In the next century we have the well-known translations of Venerable Bede, a monk of Jarrow, who died whilst busy with the Gospel of St. John. In the same (eighth) century we have the copies of Eadhelm, Bishop of Sherborne; of Guthlac, a hermit near Peterborough; and of Egbert, Bishop of Holy Island; these were all in Saxon, the language understood and spoken by the Christians of that time. Coming down a little later, we have the free translations of King Alfred the Great who was working at the Psalms when he died, and of Aelfric, Archbishop of Canterbury; as well as popular renderings of Holy Scripture like the Book of Durham, and the Rushworth Gloss and others that have survived the wreck of ages.

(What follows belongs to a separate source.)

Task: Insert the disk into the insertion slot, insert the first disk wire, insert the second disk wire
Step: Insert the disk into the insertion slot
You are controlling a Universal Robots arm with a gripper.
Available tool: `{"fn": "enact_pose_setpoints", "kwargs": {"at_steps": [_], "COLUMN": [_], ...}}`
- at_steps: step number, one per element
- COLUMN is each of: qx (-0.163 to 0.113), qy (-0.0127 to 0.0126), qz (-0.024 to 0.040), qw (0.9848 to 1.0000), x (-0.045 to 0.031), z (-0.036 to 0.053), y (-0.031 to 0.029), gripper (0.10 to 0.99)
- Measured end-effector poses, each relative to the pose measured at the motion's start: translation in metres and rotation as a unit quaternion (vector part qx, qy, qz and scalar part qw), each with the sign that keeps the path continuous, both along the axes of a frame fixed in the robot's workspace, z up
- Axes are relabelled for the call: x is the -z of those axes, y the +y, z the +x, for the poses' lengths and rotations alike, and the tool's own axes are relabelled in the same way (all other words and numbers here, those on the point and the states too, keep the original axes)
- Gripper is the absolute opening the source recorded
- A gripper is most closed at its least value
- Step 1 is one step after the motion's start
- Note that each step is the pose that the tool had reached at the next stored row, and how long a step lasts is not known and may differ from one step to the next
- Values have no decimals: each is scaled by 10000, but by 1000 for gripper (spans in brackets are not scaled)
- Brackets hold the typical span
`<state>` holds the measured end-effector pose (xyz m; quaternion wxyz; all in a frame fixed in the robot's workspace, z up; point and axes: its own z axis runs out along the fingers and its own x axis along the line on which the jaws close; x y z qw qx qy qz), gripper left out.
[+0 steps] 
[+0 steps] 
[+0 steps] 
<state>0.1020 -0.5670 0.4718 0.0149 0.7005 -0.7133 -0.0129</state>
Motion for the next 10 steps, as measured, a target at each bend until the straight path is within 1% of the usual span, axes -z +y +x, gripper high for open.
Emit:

After the Norman conquest in 1066, Anglo-Norman or Middle-English became the language of England, and consequently the next translations of the Bible we meet with are in that tongue. There are several specimens still known, such as the paraphrase of Orm (About 1150) and the Salus Animae (1250), the translations of William Shoreham and Richard Rolle, hermit of Hampole (died 1349). I say advisedly ‘specimens’ for those that have come down to us are merely indications of a much greater number that once existed, but afterwards perished.

***

source:

http://www.geocities.com/thecatholicconvert/biblegrahamch11.html

Well no wonder t took a Harvard Professor...

He had to use all his skill and elite training and scholarship in order to get enough facts wrong to make it a plausible premis in the first place. Most "lesser" thinking people would have looked at the chronology (in the correct order) and come away with the idea that the reformists were persecuted and attacked because they were seen as a threat to the existing institutional oligarchy of the Roman Catholic hegemony.

The day that "politician" became a career choice is the day we started losing the Republic. Let's get it back! Alan Keyes '08.

While I don't think he was

While I don't think he was adressing why any group was denounced, it may be helpful to remember that goverments of all stripes viewed heresy as form of immorality that should recieve the punishments common for crimes of the day.  Protestant goverments engaged in such activies quite extensively.  Setting aside other Protestant nations for a moment just look the English Reformation goverment:

http://www.catholic.com/thisrock/2006/0612tbt.asp

http://www.catholic.com/thisrock/2006/0607fea1.asp

So let's examine this

The rise of fundamentalist interpretations during the English Reformation can be used to understand the global political situation today and the growth of Islamic extremism, Simpson said as an example.

if people reading an English version of the Bible causes the growth of Islamic extremism: then we just have to read Anton LaVey and the Islamic extremists will fade into history.  That or this guy's full of it.

"everytime you take a shower you are a mass murderer"  -- the Profff

Without the clergy guiding

Without the clergy guiding them, and with religion still a very important factor in the average person's life, their fate rested in their own hands, Simpson said.

  You realize of course this also the MSM view of the 'New Media'.  We are the newly unleashed 'fundamentalists' who are taking our fate and the fate of the world into our misguided and untrained hands.  May Edward R. Murrow have mercy on our souls.